WHAT IS REQUIRED: In the listing that follows, the range to quote begins at the line that has "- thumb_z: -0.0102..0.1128" and ends after the line that has "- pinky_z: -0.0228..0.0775"; quote it verbatim and add nothing.

[EXERCISE DATA]

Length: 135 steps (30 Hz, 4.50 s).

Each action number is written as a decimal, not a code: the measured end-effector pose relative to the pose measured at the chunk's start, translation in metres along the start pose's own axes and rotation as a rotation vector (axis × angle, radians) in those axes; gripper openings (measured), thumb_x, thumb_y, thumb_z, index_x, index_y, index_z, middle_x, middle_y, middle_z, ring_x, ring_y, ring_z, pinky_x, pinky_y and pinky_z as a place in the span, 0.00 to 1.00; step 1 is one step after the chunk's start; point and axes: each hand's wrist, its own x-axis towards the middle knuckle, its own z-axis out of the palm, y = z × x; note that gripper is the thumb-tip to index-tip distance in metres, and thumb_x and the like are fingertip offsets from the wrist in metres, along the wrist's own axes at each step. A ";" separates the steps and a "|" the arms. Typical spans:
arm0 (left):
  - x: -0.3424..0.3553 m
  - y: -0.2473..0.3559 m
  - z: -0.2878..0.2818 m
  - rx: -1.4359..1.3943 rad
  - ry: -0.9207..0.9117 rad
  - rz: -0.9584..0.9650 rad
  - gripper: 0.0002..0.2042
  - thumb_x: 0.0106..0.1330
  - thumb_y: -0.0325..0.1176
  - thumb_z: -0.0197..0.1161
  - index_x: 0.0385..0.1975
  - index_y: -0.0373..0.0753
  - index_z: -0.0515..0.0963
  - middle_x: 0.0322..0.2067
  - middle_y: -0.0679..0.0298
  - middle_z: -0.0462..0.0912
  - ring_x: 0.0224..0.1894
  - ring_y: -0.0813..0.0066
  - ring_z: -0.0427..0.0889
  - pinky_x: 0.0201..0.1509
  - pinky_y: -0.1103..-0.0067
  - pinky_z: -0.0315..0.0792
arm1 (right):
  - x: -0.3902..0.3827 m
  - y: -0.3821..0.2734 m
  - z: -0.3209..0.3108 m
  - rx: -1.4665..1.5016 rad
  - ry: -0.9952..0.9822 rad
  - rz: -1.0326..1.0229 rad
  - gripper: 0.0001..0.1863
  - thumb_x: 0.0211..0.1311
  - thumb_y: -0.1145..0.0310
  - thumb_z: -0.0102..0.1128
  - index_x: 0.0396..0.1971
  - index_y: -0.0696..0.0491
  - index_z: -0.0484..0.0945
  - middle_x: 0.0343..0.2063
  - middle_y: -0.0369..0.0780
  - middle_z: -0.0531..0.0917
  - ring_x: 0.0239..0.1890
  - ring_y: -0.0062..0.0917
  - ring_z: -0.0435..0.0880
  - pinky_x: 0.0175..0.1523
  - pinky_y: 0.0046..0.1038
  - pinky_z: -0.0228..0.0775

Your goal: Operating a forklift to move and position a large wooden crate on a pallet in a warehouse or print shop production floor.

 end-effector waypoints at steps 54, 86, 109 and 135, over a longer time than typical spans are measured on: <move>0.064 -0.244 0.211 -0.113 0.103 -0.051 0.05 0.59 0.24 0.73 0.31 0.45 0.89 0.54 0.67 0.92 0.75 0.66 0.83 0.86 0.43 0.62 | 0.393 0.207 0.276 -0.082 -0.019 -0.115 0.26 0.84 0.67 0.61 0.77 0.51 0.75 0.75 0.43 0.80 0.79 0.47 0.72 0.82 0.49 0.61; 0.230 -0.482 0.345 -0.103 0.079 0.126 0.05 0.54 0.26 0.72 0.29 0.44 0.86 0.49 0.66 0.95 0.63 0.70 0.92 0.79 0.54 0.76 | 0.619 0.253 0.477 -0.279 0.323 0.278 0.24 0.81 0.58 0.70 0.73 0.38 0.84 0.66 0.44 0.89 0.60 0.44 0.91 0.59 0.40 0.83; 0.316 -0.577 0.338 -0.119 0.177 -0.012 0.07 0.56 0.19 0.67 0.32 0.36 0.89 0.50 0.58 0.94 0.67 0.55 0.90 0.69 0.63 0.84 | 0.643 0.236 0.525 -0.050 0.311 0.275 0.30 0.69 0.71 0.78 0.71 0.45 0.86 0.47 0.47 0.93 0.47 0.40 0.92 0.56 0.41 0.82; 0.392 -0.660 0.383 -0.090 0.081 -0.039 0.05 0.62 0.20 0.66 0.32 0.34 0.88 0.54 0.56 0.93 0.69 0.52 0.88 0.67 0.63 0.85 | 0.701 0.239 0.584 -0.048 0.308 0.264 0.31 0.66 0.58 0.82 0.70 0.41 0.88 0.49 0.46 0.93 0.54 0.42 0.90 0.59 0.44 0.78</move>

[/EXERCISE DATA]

RESPONSE:
  - thumb_z: -0.0102..0.1128
  - index_x: 0.0396..0.1971
  - index_y: -0.0696..0.0491
  - index_z: -0.0484..0.0945
  - middle_x: 0.0343..0.2063
  - middle_y: -0.0369..0.0780
  - middle_z: -0.0531..0.0917
  - ring_x: 0.0239..0.1890
  - ring_y: -0.0062..0.0917
  - ring_z: -0.0435..0.0880
  - pinky_x: 0.0175..0.1523
  - pinky_y: 0.0046..0.1038
  - pinky_z: -0.0228..0.0775

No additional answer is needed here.